■ WORK REQUIRED ■
Every word in the data below belongs in your copy, exactly as given; the pictures do not.

::::::::

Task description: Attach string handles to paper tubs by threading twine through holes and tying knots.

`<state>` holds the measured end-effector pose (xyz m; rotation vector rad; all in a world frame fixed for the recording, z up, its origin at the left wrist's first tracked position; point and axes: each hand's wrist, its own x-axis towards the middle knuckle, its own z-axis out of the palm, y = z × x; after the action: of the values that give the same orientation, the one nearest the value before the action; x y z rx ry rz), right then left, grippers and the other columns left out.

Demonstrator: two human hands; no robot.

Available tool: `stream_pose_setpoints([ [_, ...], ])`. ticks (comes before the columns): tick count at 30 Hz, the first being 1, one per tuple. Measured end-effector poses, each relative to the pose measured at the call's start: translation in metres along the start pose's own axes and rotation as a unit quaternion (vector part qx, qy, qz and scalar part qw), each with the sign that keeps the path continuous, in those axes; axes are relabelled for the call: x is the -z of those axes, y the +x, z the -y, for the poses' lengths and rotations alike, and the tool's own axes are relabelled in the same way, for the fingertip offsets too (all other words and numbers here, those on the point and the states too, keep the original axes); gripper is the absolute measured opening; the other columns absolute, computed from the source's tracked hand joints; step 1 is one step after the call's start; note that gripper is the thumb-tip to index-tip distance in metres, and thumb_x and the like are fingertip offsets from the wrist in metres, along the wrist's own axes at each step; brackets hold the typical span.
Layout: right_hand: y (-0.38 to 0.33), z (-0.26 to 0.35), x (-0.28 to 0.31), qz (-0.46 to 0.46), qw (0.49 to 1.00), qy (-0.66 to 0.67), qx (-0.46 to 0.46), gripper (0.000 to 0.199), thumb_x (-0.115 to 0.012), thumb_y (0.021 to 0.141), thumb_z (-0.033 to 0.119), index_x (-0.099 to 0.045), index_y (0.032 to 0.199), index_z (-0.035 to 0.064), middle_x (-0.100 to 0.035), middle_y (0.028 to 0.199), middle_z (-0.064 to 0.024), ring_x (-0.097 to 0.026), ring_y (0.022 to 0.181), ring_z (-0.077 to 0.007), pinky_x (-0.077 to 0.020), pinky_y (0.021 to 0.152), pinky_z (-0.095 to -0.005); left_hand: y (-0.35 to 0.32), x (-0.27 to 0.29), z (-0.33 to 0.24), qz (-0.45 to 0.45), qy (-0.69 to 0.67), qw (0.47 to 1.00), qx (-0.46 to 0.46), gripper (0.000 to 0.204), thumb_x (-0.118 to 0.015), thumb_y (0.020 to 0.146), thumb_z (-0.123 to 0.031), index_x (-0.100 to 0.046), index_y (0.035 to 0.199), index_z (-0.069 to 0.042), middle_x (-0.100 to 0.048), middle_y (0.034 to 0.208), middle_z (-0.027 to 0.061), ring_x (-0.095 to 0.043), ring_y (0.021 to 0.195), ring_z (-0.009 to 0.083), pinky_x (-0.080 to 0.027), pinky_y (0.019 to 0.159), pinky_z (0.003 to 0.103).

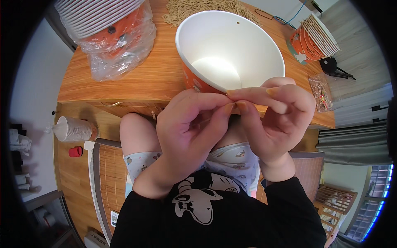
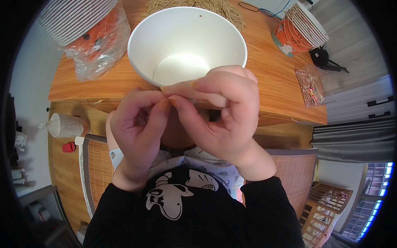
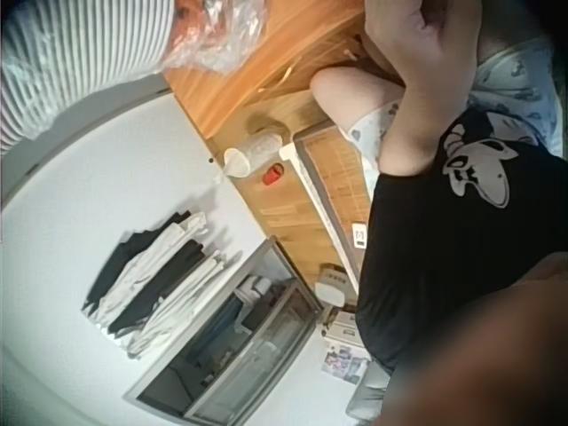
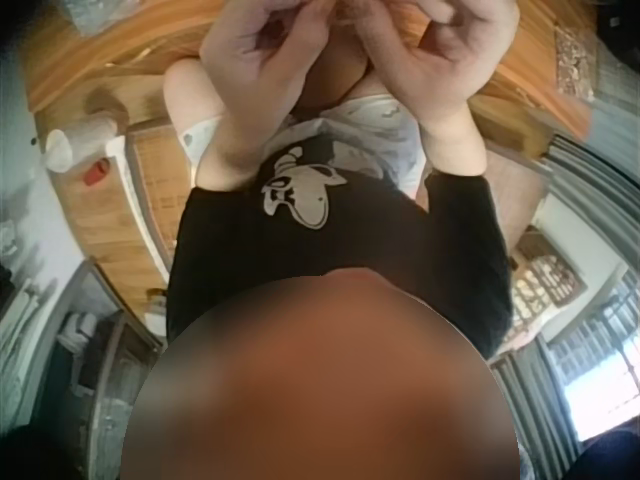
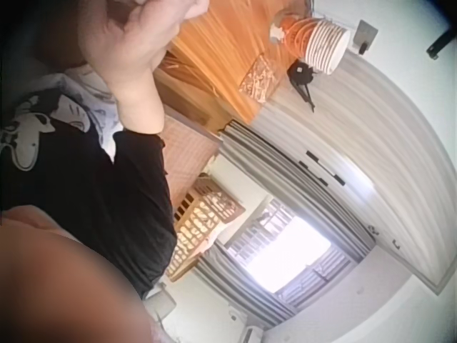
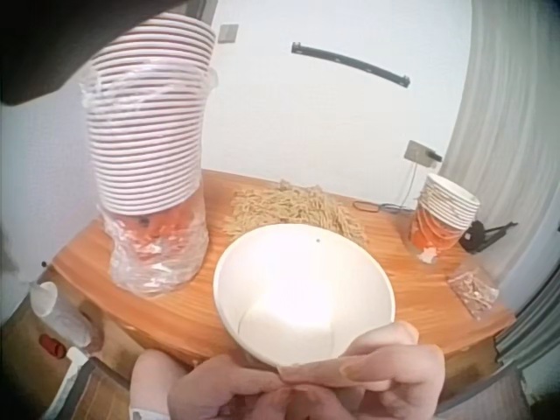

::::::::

■ RESPONSE AREA ■
Task description: Attach string handles to paper tubs by threading twine through holes and tying knots.

`<state>` holds the measured end-effector pose (xyz m; rotation vector rad; all in a world frame fixed for the recording, z up, its origin at the left wrist's first tracked position; point and axes: each hand's wrist, its own x-axis towards the middle knuckle, its own z-axis out of the palm, y = z × x; after the action: of the values that give the same orientation, the one nearest the value before the action; x y z rx ry rz), right then left, grippers and the other columns left out.

Demonstrator: two human hands; no robot.

Available tool: `stream_pose_setpoints([ [_, ...], ])`. ticks (comes before the columns): tick count at 30 Hz, the first being 1, one per tuple. Measured end-effector poses, each relative to the pose measured at the call's start: translation in metres along the start pose's own axes and rotation as a unit quaternion (vector part qx, qy, qz and scalar part qw), each with the sign that keeps the path continuous, in those axes; axes are relabelled for the call: x is the -z of those axes, y the +x, z the -y, for the poses' lengths and rotations alike, and the tool's own axes are relabelled in the same way, for the fingertip offsets too (all other words and numbers here, those on the point and the states too, keep the original axes); gripper is the absolute measured opening; the other columns absolute, computed from the source's tracked hand joints; step 1 is one step after the call's start; note that gripper is the thumb-tip to index-tip distance in metres, and thumb_x and the like are fingertip offsets from the wrist in metres, along the wrist's own axes at each step; brackets hold the typical span.
Layout: right_hand: y (-0.38 to 0.33), z (-0.26 to 0.35), x (-0.28 to 0.31), qz (-0.46 to 0.46), qw (0.49 to 1.00), qy (-0.66 to 0.67), qx (-0.46 to 0.46), gripper (0.000 to 0.199), thumb_x (-0.115 to 0.012), thumb_y (0.021 to 0.141), thumb_z (-0.033 to 0.119), index_x (-0.099 to 0.045), index_y (0.032 to 0.199), index_z (-0.035 to 0.064), middle_x (-0.100 to 0.035), middle_y (0.028 to 0.199), middle_z (-0.064 to 0.024), ring_x (-0.097 to 0.026), ring_y (0.022 to 0.181), ring_z (-0.077 to 0.007), pinky_x (-0.077 to 0.020), pinky_y (0.021 to 0.152), pinky_z (-0.095 to -0.005); left_hand: y (-0.35 to 0.32), x (-0.27 to 0.29), z (-0.33 to 0.24), qz (-0.45 to 0.45), qy (-0.69 to 0.67), qw (0.47 to 1.00), qx (-0.46 to 0.46), gripper (0.000 to 0.204), thumb_x (-0.118 to 0.015), thumb_y (0.020 to 0.146), thumb_z (-0.123 to 0.031), index_x (-0.100 to 0.046), index_y (0.035 to 0.199), index_z (-0.069 to 0.042), middle_x (-0.100 to 0.048), middle_y (0.034 to 0.208), middle_z (-0.027 to 0.061), ring_x (-0.095 to 0.043), ring_y (0.021 to 0.195), ring_z (-0.009 to 0.083), pinky_x (-0.080 to 0.027), pinky_y (0.019 to 0.159), pinky_z (0.003 to 0.103).

This exercise has now been completed.